What you are asked to do: Copy every line of the data exactly, keeping out any picture.

_ _ _ _ _

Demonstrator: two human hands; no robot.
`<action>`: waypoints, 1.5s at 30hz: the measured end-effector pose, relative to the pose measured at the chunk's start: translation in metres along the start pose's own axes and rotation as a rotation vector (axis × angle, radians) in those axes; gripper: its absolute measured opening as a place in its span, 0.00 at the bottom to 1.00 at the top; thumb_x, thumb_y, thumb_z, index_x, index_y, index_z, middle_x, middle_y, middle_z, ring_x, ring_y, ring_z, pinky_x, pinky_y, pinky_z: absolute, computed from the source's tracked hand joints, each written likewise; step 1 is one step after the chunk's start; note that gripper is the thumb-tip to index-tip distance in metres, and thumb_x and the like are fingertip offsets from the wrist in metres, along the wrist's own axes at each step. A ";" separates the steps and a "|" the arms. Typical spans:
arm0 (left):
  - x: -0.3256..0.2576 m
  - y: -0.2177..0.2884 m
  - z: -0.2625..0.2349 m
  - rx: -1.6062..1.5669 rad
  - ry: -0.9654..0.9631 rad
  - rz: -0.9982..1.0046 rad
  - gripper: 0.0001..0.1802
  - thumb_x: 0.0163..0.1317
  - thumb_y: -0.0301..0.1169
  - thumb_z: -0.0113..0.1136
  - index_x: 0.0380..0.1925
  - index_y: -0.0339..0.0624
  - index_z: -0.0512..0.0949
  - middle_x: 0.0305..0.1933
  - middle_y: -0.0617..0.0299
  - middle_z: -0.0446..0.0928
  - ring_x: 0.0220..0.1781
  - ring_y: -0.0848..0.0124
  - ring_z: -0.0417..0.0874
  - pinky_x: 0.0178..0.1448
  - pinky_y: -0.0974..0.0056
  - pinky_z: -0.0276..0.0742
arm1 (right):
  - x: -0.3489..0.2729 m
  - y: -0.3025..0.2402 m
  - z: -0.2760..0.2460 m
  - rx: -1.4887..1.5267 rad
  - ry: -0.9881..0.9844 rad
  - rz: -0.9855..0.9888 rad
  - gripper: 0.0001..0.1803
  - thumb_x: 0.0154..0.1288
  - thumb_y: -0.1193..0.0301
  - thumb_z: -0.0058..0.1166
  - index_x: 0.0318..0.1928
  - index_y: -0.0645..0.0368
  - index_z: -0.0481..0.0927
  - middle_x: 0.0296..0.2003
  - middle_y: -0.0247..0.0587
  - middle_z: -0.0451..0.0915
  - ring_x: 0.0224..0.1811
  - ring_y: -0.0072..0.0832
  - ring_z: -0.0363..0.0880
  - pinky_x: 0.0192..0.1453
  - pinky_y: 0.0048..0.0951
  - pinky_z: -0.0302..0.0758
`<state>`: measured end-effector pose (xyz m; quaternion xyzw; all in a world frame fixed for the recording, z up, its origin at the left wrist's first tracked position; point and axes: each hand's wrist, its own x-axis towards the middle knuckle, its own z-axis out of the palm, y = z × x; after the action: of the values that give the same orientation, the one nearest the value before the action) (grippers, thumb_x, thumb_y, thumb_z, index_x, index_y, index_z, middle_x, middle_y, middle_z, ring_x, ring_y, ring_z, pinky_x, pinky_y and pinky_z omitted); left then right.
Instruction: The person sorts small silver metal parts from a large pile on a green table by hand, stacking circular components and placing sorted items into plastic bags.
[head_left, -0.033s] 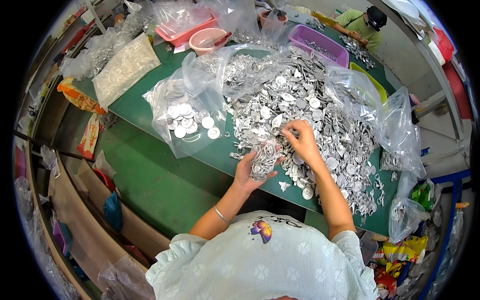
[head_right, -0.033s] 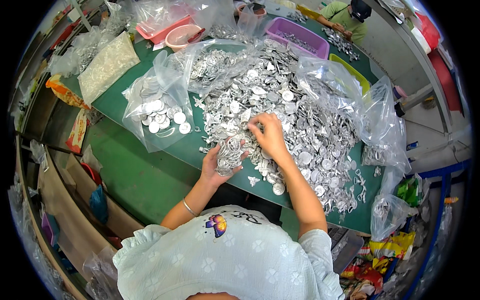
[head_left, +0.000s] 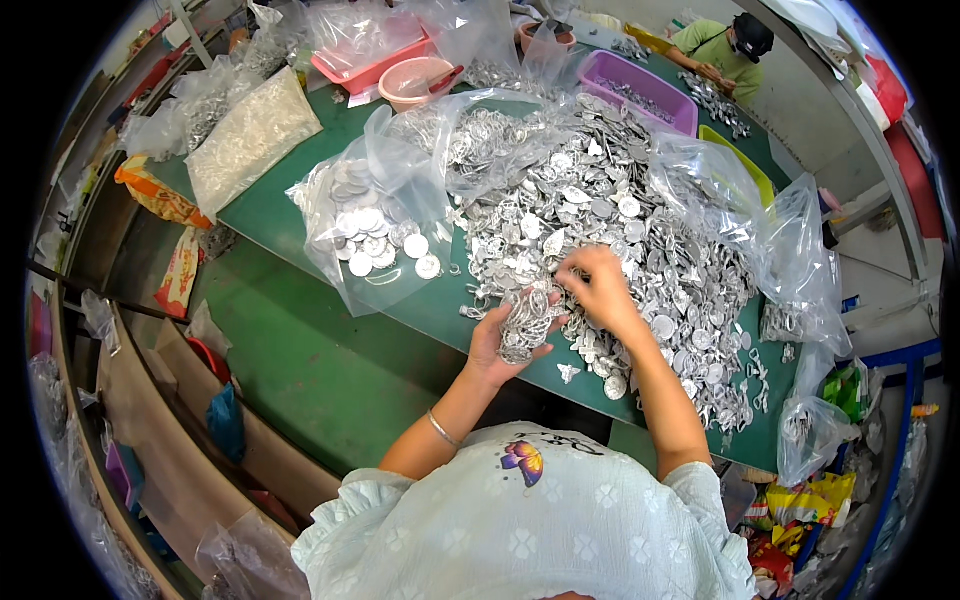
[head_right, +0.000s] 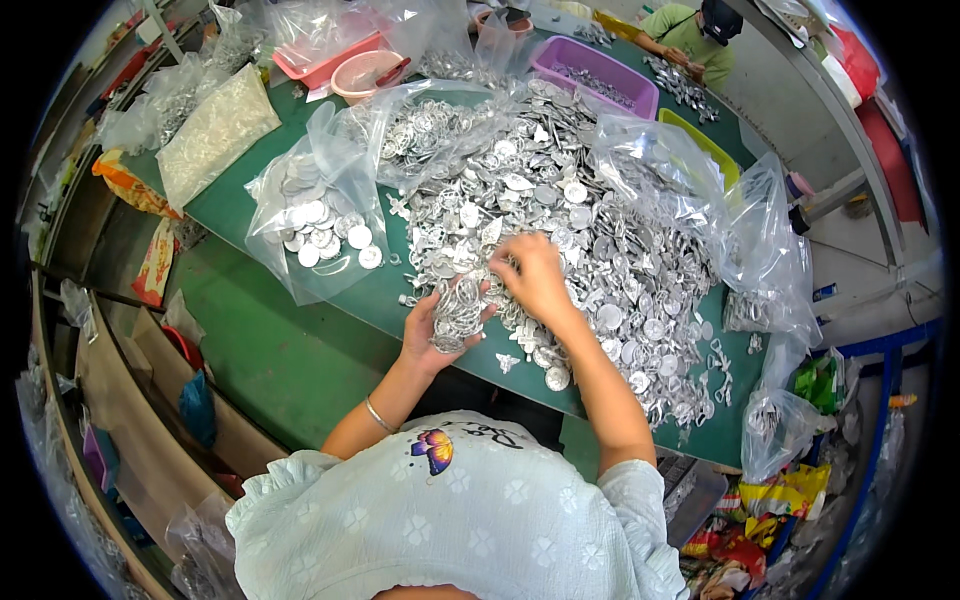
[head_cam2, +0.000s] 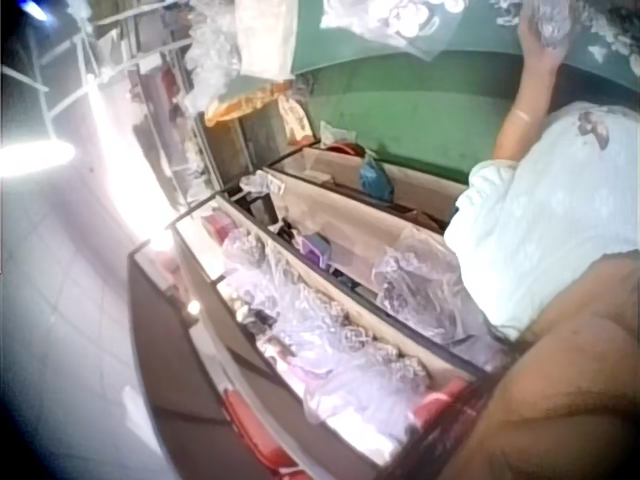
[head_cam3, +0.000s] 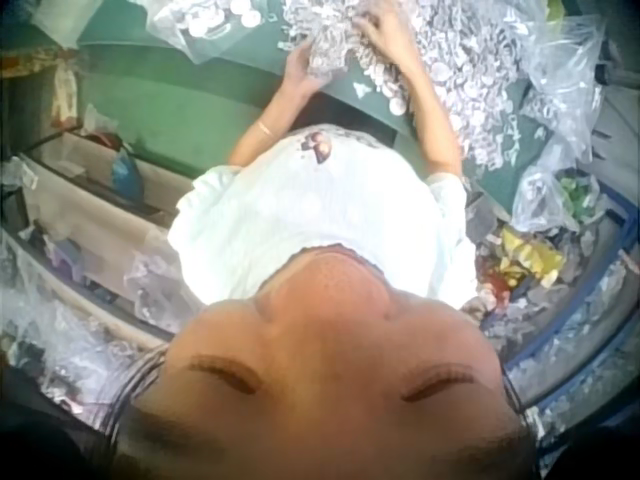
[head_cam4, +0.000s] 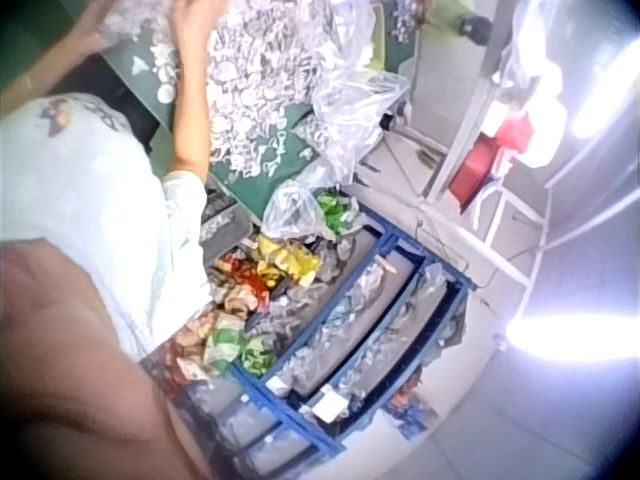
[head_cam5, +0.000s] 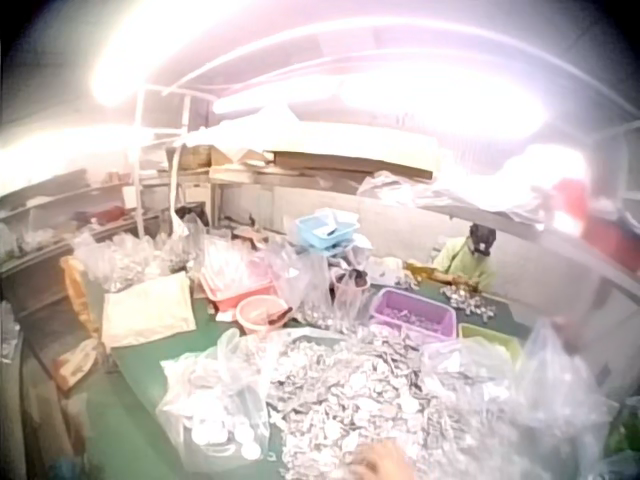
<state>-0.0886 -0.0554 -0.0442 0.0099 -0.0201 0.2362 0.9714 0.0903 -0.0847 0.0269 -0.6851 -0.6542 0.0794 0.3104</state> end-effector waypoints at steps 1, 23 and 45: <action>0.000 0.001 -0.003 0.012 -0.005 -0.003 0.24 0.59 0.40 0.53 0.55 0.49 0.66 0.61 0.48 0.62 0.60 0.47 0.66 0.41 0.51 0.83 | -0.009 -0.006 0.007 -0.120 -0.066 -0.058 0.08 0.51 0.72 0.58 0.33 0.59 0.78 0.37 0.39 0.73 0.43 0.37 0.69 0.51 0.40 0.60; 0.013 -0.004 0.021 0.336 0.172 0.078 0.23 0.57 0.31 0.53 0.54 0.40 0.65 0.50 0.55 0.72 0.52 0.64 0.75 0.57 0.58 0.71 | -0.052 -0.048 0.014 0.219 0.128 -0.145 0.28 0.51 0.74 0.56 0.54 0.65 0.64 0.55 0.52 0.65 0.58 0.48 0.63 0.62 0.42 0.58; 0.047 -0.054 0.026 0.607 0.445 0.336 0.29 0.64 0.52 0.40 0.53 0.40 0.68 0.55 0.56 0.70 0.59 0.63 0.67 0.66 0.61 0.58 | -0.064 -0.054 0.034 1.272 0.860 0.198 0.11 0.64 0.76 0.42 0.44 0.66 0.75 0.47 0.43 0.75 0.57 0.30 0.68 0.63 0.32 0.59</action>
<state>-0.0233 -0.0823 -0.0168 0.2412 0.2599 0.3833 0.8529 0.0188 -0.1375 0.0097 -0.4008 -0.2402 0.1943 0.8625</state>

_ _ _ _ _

Result for this exercise:
Demonstrator: two human hands; no robot.
`<action>`: waypoints, 1.5s at 30hz: the measured end-effector pose, relative to the pose measured at the chunk's start: translation in metres along the start pose's own axes and rotation as a rotation vector (axis × angle, radians) in those axes; gripper: its absolute measured opening as a place in its span, 0.00 at the bottom to 1.00 at the top; thumb_x, thumb_y, thumb_z, index_x, index_y, index_z, middle_x, middle_y, middle_z, ring_x, ring_y, ring_z, pinky_x, pinky_y, pinky_z: absolute, computed from the source's tracked hand joints, each written likewise; step 1 is one step after the chunk's start; note that gripper is the thumb-tip to index-tip distance in metres, and thumb_x and the like are fingertip offsets from the wrist in metres, along the wrist's own axes at each step. A ";" separates the steps and a "|" the arms. Typical spans:
arm0 (left):
  - x: -0.3256..0.2576 m
  - y: -0.2177..0.2884 m
  - z: -0.2625..0.2349 m
  - rx: -1.6062..1.5669 rad
  - ry: -0.9654..0.9631 rad
  - rz: -0.9982..1.0046 rad
  - gripper: 0.0001..0.1802
  - thumb_x: 0.0163..0.1317
  - thumb_y: -0.0301..0.1169
  - thumb_z: -0.0113..0.1136
  - index_x: 0.0380..0.1925
  - index_y: -0.0339..0.0624
  - index_z: -0.0512..0.0949
  - middle_x: 0.0305..0.1933
  - middle_y: -0.0617..0.0299
  - middle_z: -0.0446..0.0928
  - ring_x: 0.0220..0.1781
  - ring_y: -0.0848..0.0124
  - ring_z: -0.0417..0.0874
  - pinky_x: 0.0178..0.1448
  - pinky_y: -0.0974..0.0056
  - pinky_z: -0.0276..0.0742
arm1 (right):
  - x: -0.3489..0.2729 m
  - y: -0.3025..0.2402 m
  - z: -0.2760..0.2460 m
  - rx: -1.4887..1.5267 rad
  - ry: -0.9881..0.9844 rad
  - rz: -0.9855..0.9888 rad
  - gripper: 0.0001..0.1803
  - thumb_x: 0.0154..0.1288
  - thumb_y: -0.1193..0.0301
  - thumb_z: -0.0058..0.1166
  - index_x: 0.0318..0.1928
  - index_y: -0.0645..0.0368
  - index_z: -0.0481..0.0927
  - middle_x: 0.0296..0.2003
  - middle_y: -0.0247..0.0587
  - middle_z: -0.0451..0.0915
  - ring_x: 0.0224..0.1811
  - ring_y: -0.0072..0.0832
  - ring_z: -0.0363..0.0880
  - pinky_x: 0.0192..0.1453
  - pinky_y: 0.0048..0.0951
  - pinky_z: -0.0302..0.0758
`<state>`: measured end-effector pose (xyz m; quaternion xyzw; all in a world frame fixed for the recording, z up, its origin at the left wrist's first tracked position; point and axes: each hand's wrist, its own x-axis towards the middle knuckle, its own z-axis out of the palm, y = z × x; after the action: of the values that give the same orientation, the one nearest the value before the action) (grippers, thumb_x, thumb_y, thumb_z, index_x, index_y, index_z, middle_x, middle_y, middle_z, ring_x, ring_y, ring_z, pinky_x, pinky_y and pinky_z omitted); left then right.
Instruction: The person sorts small silver metal parts from a large pile on a green table by hand, stacking circular components and placing sorted items into plastic bags.
[head_left, -0.033s] 
[head_right, -0.033s] 
[head_left, +0.000s] 
[head_right, +0.000s] 
[head_cam2, +0.000s] 
[head_cam3, +0.000s] 
[head_cam4, +0.000s] 
[head_cam5, +0.000s] 
<state>-0.0886 -0.0554 -0.0442 0.0099 -0.0201 0.2362 0.9714 0.0903 -0.0847 0.0269 -0.6851 -0.6542 0.0794 0.3104</state> end-effector waypoints at steps 1, 23 and 45: <action>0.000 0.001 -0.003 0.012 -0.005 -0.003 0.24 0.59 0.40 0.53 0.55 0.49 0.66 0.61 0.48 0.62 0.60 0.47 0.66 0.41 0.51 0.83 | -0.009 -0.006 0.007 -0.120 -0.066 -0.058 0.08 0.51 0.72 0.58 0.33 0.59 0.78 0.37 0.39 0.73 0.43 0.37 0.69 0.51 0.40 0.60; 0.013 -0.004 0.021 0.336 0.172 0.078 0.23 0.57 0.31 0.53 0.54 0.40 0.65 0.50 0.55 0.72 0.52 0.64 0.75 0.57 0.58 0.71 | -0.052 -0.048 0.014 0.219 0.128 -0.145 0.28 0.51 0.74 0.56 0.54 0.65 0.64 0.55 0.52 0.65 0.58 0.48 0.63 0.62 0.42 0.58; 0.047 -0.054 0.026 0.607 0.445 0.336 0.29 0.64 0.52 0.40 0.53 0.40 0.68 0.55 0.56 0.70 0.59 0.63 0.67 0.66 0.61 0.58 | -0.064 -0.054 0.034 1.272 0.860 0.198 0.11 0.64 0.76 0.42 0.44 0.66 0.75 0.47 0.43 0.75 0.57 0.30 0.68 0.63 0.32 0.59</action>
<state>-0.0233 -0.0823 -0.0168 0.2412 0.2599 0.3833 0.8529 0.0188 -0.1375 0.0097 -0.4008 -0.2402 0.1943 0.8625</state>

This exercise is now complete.